One further point stands out from Figure 2: in Canada, women constituted around half of Trudeau's ministry, consistent with his gender-equity pledge, whereas they were only ever a small minority of Cameron's government. The total proportion of women ministers (not shown) between 2010 and 2015 never exceeded one-quarter, achieved after May 2015. This is significantly below Cameron's gender-equity pledge to appoint women to one-third of ministerial posts.
Was there equity in terms of the burden of committee assignments? Table 2 reports the average number of committee assignments among women and men during each committee period in Canada and the UK. It suggests broad equality in Canada, with women and men, on average, being assigned to comparable numbers of committees. Between 2015 and 2019, men on average tended to be assigned to a slightly larger number of committees, with this pattern reversed after the October 2019 federal election. In the UK, women on average tended to be assigned to a smaller number of committees than men. None of the differences was significant at the 0.05 level, however.
Although some women were assigned to large numbers of committees – Home Secretary Theresa May's assignments, for instance, sometimes ran into double figures – a far larger number of men were given assignments, and most were given more. A large part of the explanation rests on the prestige and seniority of the portfolios allocated to women. Throughout Cameron's premiership, May was the only woman allocated an ‘elite’ portfolio (Curtin et al. Reference Curtin, Kerby and Dowding2023) of the type that required her presence on a large number of committees. Moreover, no women were appointed to positions that play a traditional role in coordinating government and its finances, like minister for the Cabinet Office or chief secretary to the Treasury. Trudeau's core of ‘senior’ ministers, by comparison, were reasonably balanced, with ministers such as Chrystia Freeland and Jody Wilson-Raybould playing central roles on committees.
Assignments by committee ‘gender’
Our second research question focuses on the gendered dimension of committee remits and whether women were assigned disproportionately more seats on ‘feminine’ committees than on ‘masculine’ or ‘neutral’ committees. We hypothesized that this would be the case (H2). An important caveat here is that relatively few cabinet committees covered feminine policy areas in either Canada or the UK. The overwhelming majority were masculine, as reported in Table 1.
Our hypothesis is supported by the data. Figure 3 provides clear evidence that women generally had higher shares of seats on committees coded as feminine. Across the first four committee periods of Trudeau's premiership, women dominated the lone feminine committee, Diversity and Inclusion. During the same time, the proportion of seats assigned to women on the more numerous neutral committees was always greater than on the masculine committees. After the 2019 federal election and the re-institution of two feminine committees, women again featured most heavily among their members.

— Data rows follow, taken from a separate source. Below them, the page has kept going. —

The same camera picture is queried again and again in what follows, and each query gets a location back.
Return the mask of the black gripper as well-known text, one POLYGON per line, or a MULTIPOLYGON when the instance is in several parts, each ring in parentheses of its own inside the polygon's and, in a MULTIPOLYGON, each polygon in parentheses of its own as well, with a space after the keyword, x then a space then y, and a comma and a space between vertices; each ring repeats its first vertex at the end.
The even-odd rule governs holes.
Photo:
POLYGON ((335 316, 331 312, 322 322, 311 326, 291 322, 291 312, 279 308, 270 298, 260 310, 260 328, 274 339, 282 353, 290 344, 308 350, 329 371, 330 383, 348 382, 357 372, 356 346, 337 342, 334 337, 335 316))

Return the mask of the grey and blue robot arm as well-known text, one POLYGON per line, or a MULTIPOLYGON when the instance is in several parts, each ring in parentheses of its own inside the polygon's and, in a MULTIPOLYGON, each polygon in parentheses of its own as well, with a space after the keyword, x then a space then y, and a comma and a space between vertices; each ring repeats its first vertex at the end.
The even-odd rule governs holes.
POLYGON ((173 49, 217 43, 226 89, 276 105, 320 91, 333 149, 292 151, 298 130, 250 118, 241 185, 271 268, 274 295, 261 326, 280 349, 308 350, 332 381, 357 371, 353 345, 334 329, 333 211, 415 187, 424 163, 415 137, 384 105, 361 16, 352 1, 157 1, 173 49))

These patterns of gendered assignments were even more pronounced in the UK during the period of coalition government. At times, women's share of seats on feminine committees was four times greater than their share of seats on masculine committees, and it was also consistently greater than on neutral committees. It was only after the return of a single-party Conservative government in 2015 that these gendered patterns largely vanished. Thus, in both cases, women's share of committee assignments was generally much greater on feminine and neutral committees than on those coded masculine.
The status of committee assignments
Our final research question focuses on the status of committee assignments. Our expectations are that women are less likely to feature on the more prestigious committees (H3) and on committees chaired by the prime minister (H4), and that among all committee assignments, most chairing responsibilities are allocated to men (H5).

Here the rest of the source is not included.